"We are spending Christmas together." Olivia bit her lip, sliding her hands beneath her thighs. Her hands sunk into the overstuffed chair, making her feel almost childish. Meanwhile, her therapist sat with a raised brow, his eyes widened. It didn't make her feel any more confident about the decision to spend the holidays at Fitz's.

"Are you okay with that?"

"It's kind of a bad time to move out. Jake took everything. Fitz and I talked about it and...he was right when he made the suggestion." She bounced her legs up and down, feet tapping against the carpeted floor. It was a nervous tic that her therapist probably wouldn't miss. It did bring Olivia some comfort, though, and that was all she cared about.
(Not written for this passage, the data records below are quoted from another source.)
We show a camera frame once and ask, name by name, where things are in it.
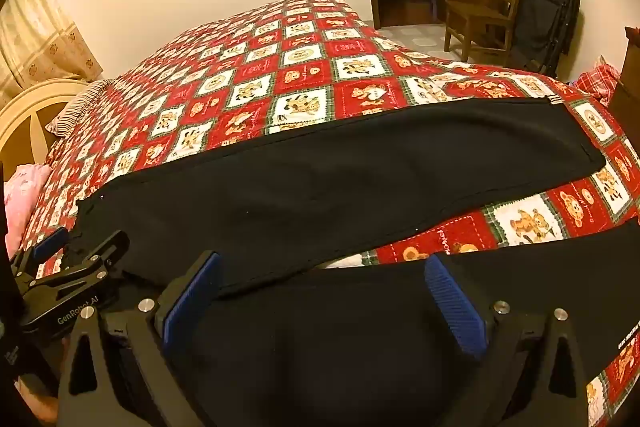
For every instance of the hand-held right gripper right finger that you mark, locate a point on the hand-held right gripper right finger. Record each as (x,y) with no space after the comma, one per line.
(455,307)

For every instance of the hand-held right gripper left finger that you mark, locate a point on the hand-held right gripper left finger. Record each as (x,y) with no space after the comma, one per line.
(192,307)

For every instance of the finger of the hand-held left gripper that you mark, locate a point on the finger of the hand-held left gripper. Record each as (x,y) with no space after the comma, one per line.
(50,241)
(102,252)

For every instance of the black pants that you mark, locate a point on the black pants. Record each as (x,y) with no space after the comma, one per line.
(350,167)

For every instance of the pink cloth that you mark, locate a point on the pink cloth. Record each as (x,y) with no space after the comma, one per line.
(22,194)

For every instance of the cream wooden headboard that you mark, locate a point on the cream wooden headboard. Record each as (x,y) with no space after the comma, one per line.
(20,117)

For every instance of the striped pillow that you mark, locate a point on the striped pillow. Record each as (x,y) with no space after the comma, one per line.
(75,112)

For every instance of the beige patterned curtain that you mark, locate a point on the beige patterned curtain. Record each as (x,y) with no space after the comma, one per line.
(40,37)

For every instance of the red checkered printed blanket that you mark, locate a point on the red checkered printed blanket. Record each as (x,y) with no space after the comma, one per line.
(300,67)

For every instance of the brown box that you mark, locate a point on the brown box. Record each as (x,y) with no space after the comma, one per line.
(627,107)

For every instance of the red plaid cloth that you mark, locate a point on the red plaid cloth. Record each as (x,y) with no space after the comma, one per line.
(600,79)

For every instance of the wooden chair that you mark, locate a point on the wooden chair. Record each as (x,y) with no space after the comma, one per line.
(475,14)

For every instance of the black bag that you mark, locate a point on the black bag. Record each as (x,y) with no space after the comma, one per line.
(542,7)

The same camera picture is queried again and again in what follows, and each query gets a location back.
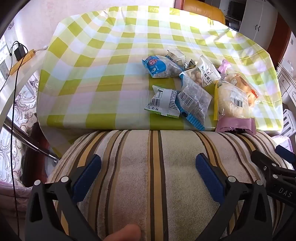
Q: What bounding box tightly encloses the person's left hand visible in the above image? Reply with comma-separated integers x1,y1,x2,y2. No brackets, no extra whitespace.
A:
102,224,141,241

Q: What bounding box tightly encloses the black television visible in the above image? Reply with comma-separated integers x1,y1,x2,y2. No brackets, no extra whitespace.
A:
225,2,245,30

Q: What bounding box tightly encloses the clear bread packet orange print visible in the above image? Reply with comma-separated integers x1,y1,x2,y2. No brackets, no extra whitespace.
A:
223,72,260,108

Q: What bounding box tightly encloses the black cable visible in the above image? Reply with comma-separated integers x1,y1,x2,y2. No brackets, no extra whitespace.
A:
0,40,22,200

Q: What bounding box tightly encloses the white folded snack packet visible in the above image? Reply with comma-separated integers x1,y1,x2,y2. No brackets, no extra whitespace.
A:
144,85,181,118

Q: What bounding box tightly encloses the pink snack packet brown end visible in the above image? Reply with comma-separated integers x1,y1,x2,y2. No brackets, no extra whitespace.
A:
216,117,257,136

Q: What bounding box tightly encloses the white nut snack packet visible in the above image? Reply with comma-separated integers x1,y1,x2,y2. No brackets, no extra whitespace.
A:
179,55,222,87

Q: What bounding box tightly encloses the blue white star candy packet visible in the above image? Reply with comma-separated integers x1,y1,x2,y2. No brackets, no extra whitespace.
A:
165,47,186,67

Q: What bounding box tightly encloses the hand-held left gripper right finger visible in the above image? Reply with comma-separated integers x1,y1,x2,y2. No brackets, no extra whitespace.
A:
195,152,273,241

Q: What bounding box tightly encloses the white ornate dresser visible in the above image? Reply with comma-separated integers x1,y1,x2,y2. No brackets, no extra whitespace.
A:
276,61,296,105

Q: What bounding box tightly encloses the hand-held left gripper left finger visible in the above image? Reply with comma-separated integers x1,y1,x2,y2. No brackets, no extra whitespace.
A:
25,153,102,241

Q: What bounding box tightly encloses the orange leather chair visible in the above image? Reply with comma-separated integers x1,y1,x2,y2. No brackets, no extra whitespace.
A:
183,0,226,24

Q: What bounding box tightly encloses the black power adapter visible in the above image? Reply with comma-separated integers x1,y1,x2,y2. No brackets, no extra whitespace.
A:
14,45,27,62

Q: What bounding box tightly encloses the striped chair cushion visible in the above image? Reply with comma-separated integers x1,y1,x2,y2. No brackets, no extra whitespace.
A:
46,130,294,241

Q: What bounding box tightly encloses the white cabinet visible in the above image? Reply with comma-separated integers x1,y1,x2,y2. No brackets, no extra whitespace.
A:
238,0,278,42

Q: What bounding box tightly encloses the green checked tablecloth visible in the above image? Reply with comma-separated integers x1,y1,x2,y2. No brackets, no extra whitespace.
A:
38,6,284,132

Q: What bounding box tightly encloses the blue cartoon snack packet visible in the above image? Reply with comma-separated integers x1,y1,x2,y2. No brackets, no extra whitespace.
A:
142,55,183,79

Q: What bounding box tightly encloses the white slatted chair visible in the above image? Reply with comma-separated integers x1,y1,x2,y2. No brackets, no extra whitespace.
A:
283,109,296,137

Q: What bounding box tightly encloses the yellow power strip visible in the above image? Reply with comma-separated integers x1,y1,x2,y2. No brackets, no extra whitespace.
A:
9,49,36,76

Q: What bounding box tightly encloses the lace patterned cloth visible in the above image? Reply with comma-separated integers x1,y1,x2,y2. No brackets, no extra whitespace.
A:
0,76,40,186

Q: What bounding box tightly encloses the clear round bread packet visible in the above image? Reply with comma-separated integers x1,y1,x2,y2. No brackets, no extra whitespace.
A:
214,81,251,121

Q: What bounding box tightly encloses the clear blue-edged barcode packet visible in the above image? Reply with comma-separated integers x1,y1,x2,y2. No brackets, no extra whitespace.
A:
174,74,213,131

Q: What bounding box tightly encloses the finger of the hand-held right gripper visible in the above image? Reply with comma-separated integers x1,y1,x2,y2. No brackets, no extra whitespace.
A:
251,151,296,179
275,144,296,166

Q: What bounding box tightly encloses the metal pole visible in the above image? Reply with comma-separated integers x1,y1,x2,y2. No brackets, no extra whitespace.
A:
5,116,59,163

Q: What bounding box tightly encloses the small green snack wrapper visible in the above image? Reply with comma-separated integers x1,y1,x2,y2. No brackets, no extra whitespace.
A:
184,60,197,71

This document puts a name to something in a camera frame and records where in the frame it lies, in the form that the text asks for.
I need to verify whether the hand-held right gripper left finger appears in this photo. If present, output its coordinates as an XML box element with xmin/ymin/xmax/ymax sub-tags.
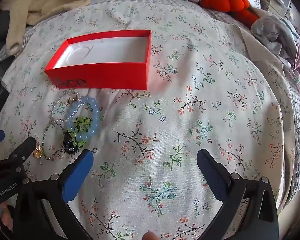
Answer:
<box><xmin>9</xmin><ymin>149</ymin><xmax>94</xmax><ymax>240</ymax></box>

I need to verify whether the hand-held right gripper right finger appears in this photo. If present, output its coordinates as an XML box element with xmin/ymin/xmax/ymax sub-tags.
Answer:
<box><xmin>196</xmin><ymin>149</ymin><xmax>280</xmax><ymax>240</ymax></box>

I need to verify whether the thin green bead bracelet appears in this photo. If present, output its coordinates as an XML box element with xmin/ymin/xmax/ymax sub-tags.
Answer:
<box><xmin>35</xmin><ymin>119</ymin><xmax>68</xmax><ymax>161</ymax></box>

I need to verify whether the dark blue bead ornament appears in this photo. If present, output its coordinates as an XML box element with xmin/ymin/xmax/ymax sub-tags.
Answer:
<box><xmin>62</xmin><ymin>132</ymin><xmax>77</xmax><ymax>154</ymax></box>

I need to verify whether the green flower bead bracelet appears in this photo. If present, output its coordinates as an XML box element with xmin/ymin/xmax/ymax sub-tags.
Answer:
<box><xmin>66</xmin><ymin>116</ymin><xmax>93</xmax><ymax>148</ymax></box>

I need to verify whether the light blue bead bracelet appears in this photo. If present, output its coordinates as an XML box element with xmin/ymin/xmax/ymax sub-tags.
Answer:
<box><xmin>64</xmin><ymin>95</ymin><xmax>101</xmax><ymax>143</ymax></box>

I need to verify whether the gold ring pair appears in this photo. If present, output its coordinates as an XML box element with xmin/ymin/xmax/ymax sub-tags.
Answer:
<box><xmin>51</xmin><ymin>92</ymin><xmax>84</xmax><ymax>120</ymax></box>

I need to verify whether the red cardboard box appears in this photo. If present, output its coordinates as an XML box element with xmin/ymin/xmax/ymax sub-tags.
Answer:
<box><xmin>44</xmin><ymin>30</ymin><xmax>152</xmax><ymax>91</ymax></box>

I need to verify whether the person's right hand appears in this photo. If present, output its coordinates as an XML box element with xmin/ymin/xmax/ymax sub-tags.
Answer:
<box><xmin>142</xmin><ymin>231</ymin><xmax>159</xmax><ymax>240</ymax></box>

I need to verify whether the floral bed sheet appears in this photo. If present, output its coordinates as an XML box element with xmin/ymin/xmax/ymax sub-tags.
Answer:
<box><xmin>0</xmin><ymin>0</ymin><xmax>298</xmax><ymax>240</ymax></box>

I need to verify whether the cream fleece blanket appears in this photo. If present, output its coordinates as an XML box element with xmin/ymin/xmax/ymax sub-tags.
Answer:
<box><xmin>0</xmin><ymin>0</ymin><xmax>93</xmax><ymax>55</ymax></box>

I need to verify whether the crumpled grey cloth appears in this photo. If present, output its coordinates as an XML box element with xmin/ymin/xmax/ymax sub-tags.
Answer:
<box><xmin>250</xmin><ymin>15</ymin><xmax>300</xmax><ymax>58</ymax></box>

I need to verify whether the orange pumpkin plush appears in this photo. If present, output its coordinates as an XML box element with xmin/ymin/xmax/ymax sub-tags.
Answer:
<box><xmin>199</xmin><ymin>0</ymin><xmax>260</xmax><ymax>27</ymax></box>

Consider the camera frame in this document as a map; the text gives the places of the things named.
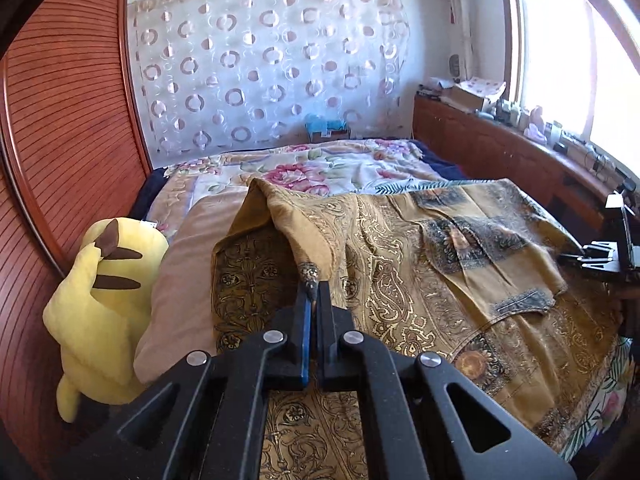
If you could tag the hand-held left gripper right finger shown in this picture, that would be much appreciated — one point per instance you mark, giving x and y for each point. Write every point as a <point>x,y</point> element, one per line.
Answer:
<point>327,332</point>

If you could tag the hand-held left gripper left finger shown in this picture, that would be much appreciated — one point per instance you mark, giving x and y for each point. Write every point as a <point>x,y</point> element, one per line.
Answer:
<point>302,332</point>

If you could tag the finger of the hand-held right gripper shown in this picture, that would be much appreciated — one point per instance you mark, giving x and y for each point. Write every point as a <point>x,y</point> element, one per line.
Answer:
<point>597,249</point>
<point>585,262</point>

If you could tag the golden patterned garment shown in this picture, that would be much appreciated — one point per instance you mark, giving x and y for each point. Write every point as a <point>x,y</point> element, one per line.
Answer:
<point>425,270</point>

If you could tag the pink pillow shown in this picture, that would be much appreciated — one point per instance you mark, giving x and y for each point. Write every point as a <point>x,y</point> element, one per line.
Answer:
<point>185,270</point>

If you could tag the low wooden cabinet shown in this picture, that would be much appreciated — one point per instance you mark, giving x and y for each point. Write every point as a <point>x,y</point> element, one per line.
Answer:
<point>500,145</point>

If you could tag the floral quilt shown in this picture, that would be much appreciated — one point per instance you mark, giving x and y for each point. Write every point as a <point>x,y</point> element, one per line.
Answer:
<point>310,167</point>

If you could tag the palm leaf printed bedsheet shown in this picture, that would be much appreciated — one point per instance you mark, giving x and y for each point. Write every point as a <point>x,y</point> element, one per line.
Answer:
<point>415,187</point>

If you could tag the brown box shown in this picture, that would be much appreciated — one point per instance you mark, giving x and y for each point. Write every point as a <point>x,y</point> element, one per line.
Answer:
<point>332,135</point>

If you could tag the wooden framed window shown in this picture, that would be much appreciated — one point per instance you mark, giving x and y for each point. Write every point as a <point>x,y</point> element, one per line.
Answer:
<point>565,50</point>

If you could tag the cardboard box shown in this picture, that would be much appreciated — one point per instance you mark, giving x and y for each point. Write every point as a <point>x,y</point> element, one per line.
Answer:
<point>462,99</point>

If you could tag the yellow plush toy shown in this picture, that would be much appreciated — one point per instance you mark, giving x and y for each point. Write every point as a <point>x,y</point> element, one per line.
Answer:
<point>100,300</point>

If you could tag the blue toy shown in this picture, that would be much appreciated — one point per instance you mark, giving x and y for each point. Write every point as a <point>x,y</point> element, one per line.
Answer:
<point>322,124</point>

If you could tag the grey round object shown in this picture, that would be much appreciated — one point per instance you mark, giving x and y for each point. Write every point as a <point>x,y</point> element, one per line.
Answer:
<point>455,62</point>

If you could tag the circle-patterned sheer curtain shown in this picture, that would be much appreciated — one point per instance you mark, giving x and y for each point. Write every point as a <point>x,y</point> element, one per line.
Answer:
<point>260,65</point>

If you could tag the patterned window curtain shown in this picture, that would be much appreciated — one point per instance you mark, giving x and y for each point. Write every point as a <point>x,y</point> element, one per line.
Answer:
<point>457,15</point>

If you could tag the wooden louvered wardrobe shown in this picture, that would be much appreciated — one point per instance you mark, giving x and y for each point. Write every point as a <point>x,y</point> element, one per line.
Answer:
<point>55,160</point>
"Fitz was right about what?" Gone was Nathan's notepad - it hadn't been present since their first session. Instead, he was drumming his fingers against the armrest of his own chair - drawing Olivia's gaze. She generally found it easier not to look him in the eye.

"About saving money by staying with him for now and not worrying about trying to come up with gifts for the kids." She moved her hands from beneath her thighs, interlacing her fingers and squeezing. The pressure, bordering on pain, was a way to stay grounded. It helped to keep her thoughts from drifting to the long, often heated, conversations that had led to that decision.

"That is a logical decision. What about you and Athena? Last time you had mentioned that you were in the process of telling her of your diagnoses."

Fingernails digging into the skin by her knuckles, Olivia swallowed. She blinked rapidly, teeth worrying at her bottom lip. Resting her head against the back of the beige chair she sat in, Olivia tilted her head to the side and let her gaze slide to the window on the wall.

"She's scared. She won't admit it. Athena won't let anyone know when she's scared. She's so used to having to be the strong one. I guess that's my fault."

"Do you truly believe that is your fault or is that what you think you should say?" Nathan crossed his arms, leaning back in his chair.

Olivia sighed. She had been called out for many things since starting therapy. Asking if her feelings were genuine or if they existed only because she thought they should was a weekly thing. Normally, it could be boiled down to one cause: a lack of empathy on her part. Just another of the long lists of negative side effects that had now been given a name.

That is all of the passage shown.